Relation between T CD4+: Regulatory cells and IL-2 producing cells. Mus musculus

We previously proposed that lymphocyte homeostasis is achieved by a quorum-sensing like mechanism, based on the paracrine sensing of IL-2 by Foxp3(+) regulatory T CD4(+) cells. In turn, these cells will suppress IL-2 producing cells, thereby controlling the total number of T CD4(+) cells. As CD4(+) T regulatory cells are unable to produce IL-2, such control mechanism assumes the complete segregation of both lymphocyte subsets, that is to say they constitute distinct compartments. In the present study, we re-evaluate the above-described quorum-sensing mechanism by considering the non-exclusive possibility that a fraction of IL-2-producing cells might acquire regulatory function, implying the existence of a role for an autocrine sensing of IL-2 in the homeostasis of the regulatory compartment.
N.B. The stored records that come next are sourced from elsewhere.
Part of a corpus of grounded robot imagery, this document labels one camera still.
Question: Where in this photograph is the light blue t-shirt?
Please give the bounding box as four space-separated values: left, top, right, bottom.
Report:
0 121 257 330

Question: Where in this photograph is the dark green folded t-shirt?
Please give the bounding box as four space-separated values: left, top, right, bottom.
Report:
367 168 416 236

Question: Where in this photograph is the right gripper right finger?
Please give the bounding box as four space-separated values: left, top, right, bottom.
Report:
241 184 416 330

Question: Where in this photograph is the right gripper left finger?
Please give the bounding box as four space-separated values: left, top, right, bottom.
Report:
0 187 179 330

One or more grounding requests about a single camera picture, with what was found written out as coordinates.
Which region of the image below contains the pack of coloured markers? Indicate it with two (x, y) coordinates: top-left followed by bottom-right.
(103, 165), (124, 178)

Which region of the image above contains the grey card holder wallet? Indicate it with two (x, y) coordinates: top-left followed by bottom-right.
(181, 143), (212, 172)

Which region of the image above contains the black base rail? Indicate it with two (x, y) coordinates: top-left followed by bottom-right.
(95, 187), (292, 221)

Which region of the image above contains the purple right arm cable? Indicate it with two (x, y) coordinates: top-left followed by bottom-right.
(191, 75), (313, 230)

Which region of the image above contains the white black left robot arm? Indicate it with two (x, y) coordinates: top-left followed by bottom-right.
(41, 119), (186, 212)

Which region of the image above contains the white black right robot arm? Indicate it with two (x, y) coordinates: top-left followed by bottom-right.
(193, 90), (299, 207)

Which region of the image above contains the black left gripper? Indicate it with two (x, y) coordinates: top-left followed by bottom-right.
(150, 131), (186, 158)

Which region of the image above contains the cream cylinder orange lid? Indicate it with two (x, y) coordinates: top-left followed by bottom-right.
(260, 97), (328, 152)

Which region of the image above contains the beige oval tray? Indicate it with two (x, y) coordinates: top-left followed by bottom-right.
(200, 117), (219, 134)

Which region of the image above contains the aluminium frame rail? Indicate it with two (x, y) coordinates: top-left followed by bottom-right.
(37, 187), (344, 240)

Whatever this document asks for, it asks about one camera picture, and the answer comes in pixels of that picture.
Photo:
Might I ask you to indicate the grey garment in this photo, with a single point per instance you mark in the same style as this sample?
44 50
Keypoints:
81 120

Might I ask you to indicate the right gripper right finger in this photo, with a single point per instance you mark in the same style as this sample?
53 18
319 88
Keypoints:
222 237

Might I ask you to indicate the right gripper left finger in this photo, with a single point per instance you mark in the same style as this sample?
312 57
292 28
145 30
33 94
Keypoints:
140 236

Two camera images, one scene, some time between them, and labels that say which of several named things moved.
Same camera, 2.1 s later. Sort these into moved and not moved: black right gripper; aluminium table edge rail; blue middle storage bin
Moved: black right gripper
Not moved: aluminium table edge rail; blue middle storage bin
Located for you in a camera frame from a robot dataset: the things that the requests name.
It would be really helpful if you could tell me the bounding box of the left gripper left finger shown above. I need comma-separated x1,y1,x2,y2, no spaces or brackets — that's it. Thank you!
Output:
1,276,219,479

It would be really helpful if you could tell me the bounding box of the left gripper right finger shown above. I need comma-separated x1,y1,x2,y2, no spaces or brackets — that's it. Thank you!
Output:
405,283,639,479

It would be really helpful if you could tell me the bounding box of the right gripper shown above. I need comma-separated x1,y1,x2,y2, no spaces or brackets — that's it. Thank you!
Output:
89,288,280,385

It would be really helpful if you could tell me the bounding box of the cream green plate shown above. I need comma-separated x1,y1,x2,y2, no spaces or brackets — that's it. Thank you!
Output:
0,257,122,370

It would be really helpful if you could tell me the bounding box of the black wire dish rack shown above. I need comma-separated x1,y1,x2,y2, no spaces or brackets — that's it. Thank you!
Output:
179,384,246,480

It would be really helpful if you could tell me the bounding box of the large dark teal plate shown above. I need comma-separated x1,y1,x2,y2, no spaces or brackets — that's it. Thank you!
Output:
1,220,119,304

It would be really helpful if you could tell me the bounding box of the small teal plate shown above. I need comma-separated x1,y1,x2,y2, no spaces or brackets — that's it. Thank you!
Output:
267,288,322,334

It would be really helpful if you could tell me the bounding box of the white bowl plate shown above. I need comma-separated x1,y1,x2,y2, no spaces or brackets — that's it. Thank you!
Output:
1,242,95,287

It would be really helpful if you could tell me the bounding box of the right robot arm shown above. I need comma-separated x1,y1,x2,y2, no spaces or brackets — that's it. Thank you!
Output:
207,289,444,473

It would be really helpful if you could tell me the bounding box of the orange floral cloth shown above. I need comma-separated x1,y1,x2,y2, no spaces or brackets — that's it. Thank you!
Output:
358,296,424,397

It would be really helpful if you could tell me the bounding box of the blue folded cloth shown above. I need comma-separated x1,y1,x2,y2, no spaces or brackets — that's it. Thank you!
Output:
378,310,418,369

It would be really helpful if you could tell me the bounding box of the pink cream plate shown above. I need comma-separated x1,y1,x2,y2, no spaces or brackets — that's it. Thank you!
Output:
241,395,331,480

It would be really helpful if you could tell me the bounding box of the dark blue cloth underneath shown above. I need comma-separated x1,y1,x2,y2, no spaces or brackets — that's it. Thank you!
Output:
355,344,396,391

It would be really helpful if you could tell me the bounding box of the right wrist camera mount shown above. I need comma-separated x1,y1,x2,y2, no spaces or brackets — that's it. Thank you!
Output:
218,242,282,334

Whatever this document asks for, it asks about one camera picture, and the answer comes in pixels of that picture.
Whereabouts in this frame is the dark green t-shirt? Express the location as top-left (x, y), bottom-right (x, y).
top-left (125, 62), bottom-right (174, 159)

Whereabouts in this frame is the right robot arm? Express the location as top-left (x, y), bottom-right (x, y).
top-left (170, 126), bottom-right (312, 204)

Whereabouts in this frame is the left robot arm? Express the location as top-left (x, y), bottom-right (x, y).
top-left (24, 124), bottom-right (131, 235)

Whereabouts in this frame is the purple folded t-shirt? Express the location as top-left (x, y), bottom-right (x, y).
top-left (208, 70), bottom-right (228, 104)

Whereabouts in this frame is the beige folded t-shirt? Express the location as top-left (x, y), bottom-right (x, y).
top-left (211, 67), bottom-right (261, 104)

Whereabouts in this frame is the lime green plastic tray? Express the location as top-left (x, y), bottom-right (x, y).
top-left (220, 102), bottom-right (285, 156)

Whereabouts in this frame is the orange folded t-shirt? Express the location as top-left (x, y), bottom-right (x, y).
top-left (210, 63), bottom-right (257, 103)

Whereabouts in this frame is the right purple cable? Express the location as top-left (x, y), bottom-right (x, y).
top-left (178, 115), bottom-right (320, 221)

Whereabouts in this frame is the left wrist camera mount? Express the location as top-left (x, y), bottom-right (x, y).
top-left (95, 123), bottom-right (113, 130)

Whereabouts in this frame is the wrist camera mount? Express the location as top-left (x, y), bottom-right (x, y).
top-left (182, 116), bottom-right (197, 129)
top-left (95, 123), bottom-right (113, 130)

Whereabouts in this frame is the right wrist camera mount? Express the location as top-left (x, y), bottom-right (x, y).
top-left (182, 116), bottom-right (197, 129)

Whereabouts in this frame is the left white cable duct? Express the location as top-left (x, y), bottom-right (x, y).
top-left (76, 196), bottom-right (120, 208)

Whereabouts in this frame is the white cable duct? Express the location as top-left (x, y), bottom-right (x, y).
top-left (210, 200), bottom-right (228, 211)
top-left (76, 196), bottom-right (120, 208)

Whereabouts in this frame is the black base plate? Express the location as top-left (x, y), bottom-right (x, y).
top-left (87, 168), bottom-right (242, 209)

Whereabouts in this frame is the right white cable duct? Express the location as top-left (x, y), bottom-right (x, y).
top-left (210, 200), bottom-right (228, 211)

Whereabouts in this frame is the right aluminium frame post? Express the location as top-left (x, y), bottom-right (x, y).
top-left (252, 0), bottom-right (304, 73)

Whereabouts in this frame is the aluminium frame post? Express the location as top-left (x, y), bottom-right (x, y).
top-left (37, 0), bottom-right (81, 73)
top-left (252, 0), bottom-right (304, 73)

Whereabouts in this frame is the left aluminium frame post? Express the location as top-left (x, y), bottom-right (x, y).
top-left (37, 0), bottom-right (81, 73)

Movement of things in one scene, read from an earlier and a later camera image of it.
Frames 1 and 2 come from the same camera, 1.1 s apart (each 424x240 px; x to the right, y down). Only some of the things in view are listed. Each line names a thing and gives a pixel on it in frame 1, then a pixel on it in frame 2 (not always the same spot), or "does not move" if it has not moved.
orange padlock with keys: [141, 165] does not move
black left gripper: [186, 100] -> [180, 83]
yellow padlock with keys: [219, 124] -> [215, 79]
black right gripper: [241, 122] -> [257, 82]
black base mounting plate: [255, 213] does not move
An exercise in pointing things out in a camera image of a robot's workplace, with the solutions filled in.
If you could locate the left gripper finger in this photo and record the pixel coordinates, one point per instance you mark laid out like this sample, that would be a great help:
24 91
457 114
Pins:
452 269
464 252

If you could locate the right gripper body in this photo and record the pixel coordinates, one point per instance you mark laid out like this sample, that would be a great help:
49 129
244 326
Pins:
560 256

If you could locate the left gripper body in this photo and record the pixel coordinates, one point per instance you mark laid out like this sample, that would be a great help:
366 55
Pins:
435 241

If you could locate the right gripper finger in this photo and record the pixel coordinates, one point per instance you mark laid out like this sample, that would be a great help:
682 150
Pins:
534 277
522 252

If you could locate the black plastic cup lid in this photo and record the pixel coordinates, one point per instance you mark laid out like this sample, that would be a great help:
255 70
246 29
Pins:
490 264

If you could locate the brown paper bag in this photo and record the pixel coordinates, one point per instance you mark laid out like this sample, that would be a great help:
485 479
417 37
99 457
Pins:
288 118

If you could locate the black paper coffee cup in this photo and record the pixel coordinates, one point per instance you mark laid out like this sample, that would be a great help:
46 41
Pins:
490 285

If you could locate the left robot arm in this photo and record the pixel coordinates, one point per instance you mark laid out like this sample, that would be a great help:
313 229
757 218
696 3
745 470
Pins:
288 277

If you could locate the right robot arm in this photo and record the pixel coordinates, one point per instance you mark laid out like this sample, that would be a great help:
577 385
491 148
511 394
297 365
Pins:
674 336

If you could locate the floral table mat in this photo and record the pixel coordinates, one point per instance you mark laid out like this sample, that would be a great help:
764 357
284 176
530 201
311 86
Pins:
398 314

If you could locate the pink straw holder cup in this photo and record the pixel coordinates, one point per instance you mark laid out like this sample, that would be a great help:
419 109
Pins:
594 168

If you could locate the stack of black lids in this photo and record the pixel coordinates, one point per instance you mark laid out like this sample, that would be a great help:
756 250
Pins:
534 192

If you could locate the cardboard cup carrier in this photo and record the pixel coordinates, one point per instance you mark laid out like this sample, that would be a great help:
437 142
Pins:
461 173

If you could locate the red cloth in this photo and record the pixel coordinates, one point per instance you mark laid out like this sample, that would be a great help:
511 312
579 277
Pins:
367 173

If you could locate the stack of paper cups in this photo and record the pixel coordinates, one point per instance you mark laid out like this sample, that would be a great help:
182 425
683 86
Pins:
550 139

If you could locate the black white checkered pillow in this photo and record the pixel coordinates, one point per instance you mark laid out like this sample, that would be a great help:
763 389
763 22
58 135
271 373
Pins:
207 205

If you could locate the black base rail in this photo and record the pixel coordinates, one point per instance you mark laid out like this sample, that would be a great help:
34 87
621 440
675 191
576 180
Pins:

According to the mouse models used in these experiments, RFP is used as a reporter for the Foxp3 expression. The transcription factor Foxp3 is the main hallmark of T CD4(+) regulatory cells. Therefore RFP(+) cells are associated to T CD4(+) regulatory cells. According to the mouse model, and our last publication (PMID: 24249704), the GFP is a reporter for cells that having activated the IL-2 locus within the last 2-3 weeks. This subset of cells is called IL-2p cells. Overall design: 4 populations of conventional CD4+ T cell are analysed. 5 replicats for each.